Daniel Ola (born 23 November 1982) is a Ghanaian-Nigerian football defender who plays for Italian club Ginosa.

Career 

His name "Ola" means "Wealth" in Yoruba. Ola began his career with King Faisal Babes.

He came to Europe in 1999 and played in Switzerland for Carouge before June 2000 when he was scouted by S.S. Lazio and he joined the club's reserves. The Roma based club played in the UEFA Champions League in 2000.

In 2001 Ola left the club and moved to Chievo. After 6 months he left Verona and moved to L'Aquila and played 45 games, and scored 3 goals in the Serie C1 as well.

In 2003, he was transferred to Teramo. He was sold to Cesena in co-ownership deal in summer 2007.

Ola left the club in the summer of 2008 and one year later he signed a contract with Bulgarian club Botev Plovdiv. In May 2010 he joined Persebaya.  In April 2011 he joined the Latvian side FC Jūrmala.

In August 2012, Ola was loaned to another Latvian Higher League club Daugava Daugavpils. He scored 2 goals in 14 matches and helped his team become the champions of Latvia. After the 2012 season his contract with Jūrmala expired, and Ola joined Daugava Daugavpils on permanent basis, helping the club win the Latvian Supercup in the beginning of the year.

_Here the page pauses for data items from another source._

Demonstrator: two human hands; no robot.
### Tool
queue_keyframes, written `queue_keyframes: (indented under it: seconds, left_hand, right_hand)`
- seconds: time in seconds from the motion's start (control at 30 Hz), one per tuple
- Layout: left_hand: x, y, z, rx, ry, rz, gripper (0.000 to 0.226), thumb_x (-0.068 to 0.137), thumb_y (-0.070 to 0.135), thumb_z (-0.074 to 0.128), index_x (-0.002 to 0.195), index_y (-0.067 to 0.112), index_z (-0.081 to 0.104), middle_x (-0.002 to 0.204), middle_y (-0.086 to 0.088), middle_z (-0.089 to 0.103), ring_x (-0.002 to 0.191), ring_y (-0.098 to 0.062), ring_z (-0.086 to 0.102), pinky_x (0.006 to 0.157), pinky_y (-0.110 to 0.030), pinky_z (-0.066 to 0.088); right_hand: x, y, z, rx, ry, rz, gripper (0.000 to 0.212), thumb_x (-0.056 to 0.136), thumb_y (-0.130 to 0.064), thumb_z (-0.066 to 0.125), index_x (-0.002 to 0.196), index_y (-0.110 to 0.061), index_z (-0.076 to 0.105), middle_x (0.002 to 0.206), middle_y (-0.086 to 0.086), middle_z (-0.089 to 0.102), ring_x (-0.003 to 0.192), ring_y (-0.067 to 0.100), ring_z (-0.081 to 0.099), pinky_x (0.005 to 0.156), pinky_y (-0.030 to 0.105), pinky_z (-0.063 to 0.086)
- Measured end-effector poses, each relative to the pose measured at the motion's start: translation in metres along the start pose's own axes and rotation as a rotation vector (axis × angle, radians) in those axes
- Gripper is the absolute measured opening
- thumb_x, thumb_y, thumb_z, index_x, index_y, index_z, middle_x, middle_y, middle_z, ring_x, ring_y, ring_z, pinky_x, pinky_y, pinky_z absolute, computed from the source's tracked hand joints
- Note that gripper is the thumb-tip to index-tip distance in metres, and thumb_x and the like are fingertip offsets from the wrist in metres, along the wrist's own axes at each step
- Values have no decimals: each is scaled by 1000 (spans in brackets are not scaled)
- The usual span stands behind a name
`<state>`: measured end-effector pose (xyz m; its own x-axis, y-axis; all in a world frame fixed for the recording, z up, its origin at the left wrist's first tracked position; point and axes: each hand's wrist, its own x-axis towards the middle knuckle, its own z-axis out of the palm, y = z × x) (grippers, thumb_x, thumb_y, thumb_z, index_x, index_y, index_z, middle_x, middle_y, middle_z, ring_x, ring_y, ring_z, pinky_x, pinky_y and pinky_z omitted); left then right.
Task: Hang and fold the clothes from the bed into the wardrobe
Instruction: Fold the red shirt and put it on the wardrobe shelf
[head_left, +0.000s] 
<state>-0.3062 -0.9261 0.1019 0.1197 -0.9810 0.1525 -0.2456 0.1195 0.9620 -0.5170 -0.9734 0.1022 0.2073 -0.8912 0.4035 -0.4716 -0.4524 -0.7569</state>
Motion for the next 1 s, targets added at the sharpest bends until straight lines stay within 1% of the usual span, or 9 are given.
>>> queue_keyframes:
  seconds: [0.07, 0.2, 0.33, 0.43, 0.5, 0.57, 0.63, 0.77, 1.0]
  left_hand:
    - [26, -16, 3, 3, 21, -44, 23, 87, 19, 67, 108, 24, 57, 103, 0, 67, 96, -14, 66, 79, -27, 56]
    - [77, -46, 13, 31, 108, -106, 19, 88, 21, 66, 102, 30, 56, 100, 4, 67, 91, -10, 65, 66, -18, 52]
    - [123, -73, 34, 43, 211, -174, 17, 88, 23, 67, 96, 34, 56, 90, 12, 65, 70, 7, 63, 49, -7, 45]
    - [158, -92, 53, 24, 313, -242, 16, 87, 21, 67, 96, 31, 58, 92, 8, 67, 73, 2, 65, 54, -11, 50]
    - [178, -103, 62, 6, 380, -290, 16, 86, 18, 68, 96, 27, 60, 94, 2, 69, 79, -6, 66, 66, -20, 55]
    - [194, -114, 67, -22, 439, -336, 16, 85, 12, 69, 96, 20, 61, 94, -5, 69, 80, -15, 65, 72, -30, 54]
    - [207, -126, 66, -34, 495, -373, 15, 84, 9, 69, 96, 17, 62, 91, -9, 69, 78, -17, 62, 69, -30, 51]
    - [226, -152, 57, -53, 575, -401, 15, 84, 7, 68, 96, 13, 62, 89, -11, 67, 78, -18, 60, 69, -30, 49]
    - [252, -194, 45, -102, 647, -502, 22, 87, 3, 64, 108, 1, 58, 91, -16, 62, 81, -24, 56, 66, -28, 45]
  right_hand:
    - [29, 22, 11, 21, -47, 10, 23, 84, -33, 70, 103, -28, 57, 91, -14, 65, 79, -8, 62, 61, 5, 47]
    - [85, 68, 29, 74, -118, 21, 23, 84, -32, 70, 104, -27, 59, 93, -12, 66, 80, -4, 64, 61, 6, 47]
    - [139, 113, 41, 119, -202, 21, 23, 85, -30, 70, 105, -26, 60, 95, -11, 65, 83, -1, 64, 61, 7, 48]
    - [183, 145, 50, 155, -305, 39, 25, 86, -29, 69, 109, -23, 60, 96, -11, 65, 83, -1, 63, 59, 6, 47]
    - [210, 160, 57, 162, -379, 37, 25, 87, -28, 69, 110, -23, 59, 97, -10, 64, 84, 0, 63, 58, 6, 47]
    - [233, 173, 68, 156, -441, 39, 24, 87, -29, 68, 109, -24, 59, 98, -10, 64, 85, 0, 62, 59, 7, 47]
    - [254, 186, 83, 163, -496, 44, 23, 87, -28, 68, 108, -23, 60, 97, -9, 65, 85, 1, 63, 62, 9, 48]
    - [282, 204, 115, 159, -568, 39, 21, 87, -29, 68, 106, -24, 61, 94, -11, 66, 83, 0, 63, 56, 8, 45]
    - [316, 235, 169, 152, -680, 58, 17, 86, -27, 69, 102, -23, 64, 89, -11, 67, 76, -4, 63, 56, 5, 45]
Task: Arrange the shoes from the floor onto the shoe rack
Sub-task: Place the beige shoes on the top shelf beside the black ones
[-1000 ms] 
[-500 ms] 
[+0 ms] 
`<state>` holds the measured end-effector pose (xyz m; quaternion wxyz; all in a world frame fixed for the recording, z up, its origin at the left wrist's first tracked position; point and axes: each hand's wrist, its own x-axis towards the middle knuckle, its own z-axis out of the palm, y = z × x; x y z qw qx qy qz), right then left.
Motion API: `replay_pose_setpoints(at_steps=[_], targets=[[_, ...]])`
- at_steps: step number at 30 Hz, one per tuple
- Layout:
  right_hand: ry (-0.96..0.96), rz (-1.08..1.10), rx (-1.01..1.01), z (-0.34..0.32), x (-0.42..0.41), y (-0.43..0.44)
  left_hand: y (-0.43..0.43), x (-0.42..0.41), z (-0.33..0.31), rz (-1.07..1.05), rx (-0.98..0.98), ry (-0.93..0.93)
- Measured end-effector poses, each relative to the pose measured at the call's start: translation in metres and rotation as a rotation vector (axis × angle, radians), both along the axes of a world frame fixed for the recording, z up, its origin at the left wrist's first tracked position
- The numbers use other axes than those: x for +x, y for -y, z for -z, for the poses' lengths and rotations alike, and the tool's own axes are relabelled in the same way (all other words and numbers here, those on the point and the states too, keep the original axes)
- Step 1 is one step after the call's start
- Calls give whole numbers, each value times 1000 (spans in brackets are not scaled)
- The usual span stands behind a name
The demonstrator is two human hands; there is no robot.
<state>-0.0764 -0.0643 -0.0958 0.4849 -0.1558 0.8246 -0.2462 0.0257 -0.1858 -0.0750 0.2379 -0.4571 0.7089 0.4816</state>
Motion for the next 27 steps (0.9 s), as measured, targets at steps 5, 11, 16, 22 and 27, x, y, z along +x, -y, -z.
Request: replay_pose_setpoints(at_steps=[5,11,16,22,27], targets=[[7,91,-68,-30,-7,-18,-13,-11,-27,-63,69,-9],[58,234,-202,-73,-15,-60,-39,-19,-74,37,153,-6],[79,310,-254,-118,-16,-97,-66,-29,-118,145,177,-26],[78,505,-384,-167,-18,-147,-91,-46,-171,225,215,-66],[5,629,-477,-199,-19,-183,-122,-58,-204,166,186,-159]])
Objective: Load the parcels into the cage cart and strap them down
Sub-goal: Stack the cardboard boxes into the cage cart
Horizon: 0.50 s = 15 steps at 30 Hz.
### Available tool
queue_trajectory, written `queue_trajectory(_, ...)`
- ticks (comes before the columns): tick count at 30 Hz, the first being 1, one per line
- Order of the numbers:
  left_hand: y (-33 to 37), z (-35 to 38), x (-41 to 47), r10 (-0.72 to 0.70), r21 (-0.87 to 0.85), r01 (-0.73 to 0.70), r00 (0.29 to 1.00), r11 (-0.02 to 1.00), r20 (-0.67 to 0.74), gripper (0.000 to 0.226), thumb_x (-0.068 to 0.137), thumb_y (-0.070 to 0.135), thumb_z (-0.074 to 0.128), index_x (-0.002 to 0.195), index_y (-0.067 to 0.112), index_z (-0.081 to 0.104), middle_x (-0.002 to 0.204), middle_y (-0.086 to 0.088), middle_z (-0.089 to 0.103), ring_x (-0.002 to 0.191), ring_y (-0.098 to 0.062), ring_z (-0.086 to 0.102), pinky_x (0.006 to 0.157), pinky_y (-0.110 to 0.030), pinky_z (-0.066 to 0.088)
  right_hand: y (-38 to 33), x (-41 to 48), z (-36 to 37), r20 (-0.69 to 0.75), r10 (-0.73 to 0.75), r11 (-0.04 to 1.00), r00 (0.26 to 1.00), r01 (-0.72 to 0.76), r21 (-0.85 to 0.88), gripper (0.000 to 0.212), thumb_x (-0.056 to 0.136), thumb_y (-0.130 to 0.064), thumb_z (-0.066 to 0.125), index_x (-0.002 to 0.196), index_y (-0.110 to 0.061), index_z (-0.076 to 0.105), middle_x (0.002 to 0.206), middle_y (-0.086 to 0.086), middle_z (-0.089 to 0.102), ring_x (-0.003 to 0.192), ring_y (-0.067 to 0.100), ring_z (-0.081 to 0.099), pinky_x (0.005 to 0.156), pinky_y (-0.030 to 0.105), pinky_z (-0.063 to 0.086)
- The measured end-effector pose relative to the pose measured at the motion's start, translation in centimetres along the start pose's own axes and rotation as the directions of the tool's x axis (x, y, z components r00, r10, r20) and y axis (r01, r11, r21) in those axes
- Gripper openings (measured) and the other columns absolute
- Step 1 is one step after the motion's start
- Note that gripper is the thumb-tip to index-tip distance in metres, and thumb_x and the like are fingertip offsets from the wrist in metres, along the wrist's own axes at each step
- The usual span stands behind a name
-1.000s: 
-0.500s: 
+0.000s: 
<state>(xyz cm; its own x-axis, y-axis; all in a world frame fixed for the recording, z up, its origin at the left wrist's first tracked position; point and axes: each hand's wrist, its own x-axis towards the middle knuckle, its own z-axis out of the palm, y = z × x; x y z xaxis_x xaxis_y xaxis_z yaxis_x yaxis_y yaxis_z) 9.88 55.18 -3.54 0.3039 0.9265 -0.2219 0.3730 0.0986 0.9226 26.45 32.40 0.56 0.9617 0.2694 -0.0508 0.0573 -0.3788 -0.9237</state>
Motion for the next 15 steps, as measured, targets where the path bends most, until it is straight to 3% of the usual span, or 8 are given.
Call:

In February 2014, Ola was transferred to the Romanian Liga II club UTA Arad alongside his former Daugava teammate Stanley Ibe. Their club was relegated to the Liga III after the season.

In September 2014, Ola signed a 1-year deal with the Serie D side Fidelis Andria, winning the championship and being promoted to Lega Pro.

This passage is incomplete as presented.